Et pourtant investir dans le tourisme médical, promouvoir ses activités permettrait indéniablement une montée en compétence, la création d’un nombre considérable d’emplois et plus de ressources en devises.
Le tourisme médical mobilise plus de savoir et de main d’œuvre qualifié que le tourisme traditionnel
L’accueil des patients étrangers pour soins en Tunisie représente un segment important de recettes touristiques. Les estimations citant 2500 MD en 2017 en recettes directes (face à des recettes touristiques générale de 5000 MD). Le tourisme de santé a également permis d’engager et de rentabiliser des investissements en équipements et en savoir-faire, mis au service du secteur, que n’aurait pas pu rentabiliser le seul marché local des soins.
« Le tourisme médical mobilise plus de savoir et de main d’œuvre qualifié que le tourisme traditionnel, assure Ghazi Mejbri. Il dispose en Tunisie d’un avantage comparatif important. Il est indiscutablement une niche touristique porteuse d’une transformation structurelle. Pour précision, Les TIC et le tourisme médical capitalisent plus d’atouts que d’autres activités dans les services et ont un meilleur score en termes de valeurs export attendue et d’effet induits ».
Rappelons que la Tunisie est la 1ère destination en Afrique (en nombre de patients étrangers accueillis) et deuxième pour ce qui est des indicateurs de santé en Afrique où 200 millions de patients sont à la demande d’une médecine dont le rapport qualité prix est celui qui y est offert. Selon l’étude présentée par Ghazi Mejbri : « Le tourisme médical mobilise plus de savoir et de main d’œuvre qualifié que le tourisme traditionnel. Il capitalise avec les TIC plus d’atouts avec en particulier un meilleur score en termes de valeurs export attendue et d’effet induits. Il a également permis d’engager et de rentabiliser des investissements en équipements et en savoir-faire, mis au service du secteur, que n’aurait pas pu rentabiliser le seul marché local des soins ».

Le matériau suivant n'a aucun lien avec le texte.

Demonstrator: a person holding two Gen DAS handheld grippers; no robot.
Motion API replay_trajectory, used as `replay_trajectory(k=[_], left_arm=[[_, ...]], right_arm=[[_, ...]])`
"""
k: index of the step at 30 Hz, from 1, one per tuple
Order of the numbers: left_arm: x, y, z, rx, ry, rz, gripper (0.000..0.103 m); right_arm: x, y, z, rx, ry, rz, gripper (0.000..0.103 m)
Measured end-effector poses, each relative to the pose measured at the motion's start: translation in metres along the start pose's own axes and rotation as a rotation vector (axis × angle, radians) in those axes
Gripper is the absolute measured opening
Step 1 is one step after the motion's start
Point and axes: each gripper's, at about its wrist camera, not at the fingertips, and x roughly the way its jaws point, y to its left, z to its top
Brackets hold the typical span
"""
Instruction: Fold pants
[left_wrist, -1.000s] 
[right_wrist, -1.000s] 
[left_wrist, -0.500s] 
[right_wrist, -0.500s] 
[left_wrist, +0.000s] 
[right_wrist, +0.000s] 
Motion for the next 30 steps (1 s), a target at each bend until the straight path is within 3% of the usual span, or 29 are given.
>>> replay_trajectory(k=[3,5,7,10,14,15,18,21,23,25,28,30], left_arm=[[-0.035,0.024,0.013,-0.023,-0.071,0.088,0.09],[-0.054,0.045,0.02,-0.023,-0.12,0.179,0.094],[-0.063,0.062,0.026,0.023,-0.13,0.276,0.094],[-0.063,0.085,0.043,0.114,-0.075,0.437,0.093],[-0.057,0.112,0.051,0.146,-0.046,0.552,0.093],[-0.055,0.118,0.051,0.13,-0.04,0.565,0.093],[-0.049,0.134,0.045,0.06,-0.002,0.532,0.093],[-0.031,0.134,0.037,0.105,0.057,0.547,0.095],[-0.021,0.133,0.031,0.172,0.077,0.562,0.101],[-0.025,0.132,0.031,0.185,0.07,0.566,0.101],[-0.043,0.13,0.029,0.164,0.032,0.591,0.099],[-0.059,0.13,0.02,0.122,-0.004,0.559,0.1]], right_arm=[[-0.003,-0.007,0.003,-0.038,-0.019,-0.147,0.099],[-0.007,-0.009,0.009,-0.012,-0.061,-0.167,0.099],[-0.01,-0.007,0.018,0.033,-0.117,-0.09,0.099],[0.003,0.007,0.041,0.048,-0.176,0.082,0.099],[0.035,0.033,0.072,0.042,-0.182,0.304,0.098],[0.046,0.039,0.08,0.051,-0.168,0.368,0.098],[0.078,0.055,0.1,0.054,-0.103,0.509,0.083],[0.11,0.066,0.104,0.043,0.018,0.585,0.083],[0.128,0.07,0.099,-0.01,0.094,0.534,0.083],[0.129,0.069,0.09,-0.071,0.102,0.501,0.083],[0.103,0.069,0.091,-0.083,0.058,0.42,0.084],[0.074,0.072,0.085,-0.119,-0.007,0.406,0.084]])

Paradoxalement alors que le poids du secteur privé à la rentabilisation de l’investissement médical dans le secteur de la santé est de 20% face à une part du public de 80%, la part du privé dans les équipements lourds est de 67% et celle du public est de 33% !
Le secteur privé de la santé compte aujourd’hui 12 000 lits, 115 cliniques et on estime le nombre de patients en 2022 à 300 000. Une baisse de moitié presque, leur nombre en 2014 et 2017, étant de 500 000 chaque année.
Reste que le tourisme médical est en forte dépendance à deux marchés, le Libyen et l’Algérien qui représentent 80% de ses parts et souffre de carences telles l’accessibilité s’agissant surtout des lignes aériennes et de la langue. « Il y a des marchés potentiels en Afrique Subsaharienne, indique M. Mejbri tels le Gabon, la RDC, le Nigeria, le Soudan ou encore le Cameroun. Le succès du secteur a longtemps été assis sur nos marchés traditionnels (Lybie et Algérie). Mais la pandémie, la régression de l’attractivité de la Tunisie et une certaine inertie ont fait que de nouveaux acteurs internationaux, se positionnent de plus en plus sur nos marchés traditionnels et commencent à y occuper des parts en progression ».
Aujourd’hui, si la Tunisie veut conforter sa place et se maintenir en tant que destination privilégiée dans le tourisme médical, il va falloir encadrer l’arrivée de patients étrangers sur son territoire depuis l’obtention de visas jusqu’à l’accueil à l’aéroport sans oublier l’optimisation de la qualité des soins et des séjours.
La compagnie battant pavillon national dessert seulement 7 destinations en Afrique, la RAM en dessert 27 et la Turkish Airlines 45. Conjuguées à cela, il y a la faiblesse des représentations diplomatiques et l’absence de financements et de lobbying.
Être ou ne pas être dans le tourisme médical à l’échelle africaine et internationale, c’est à cette question que devront répondre les décideurs du pays.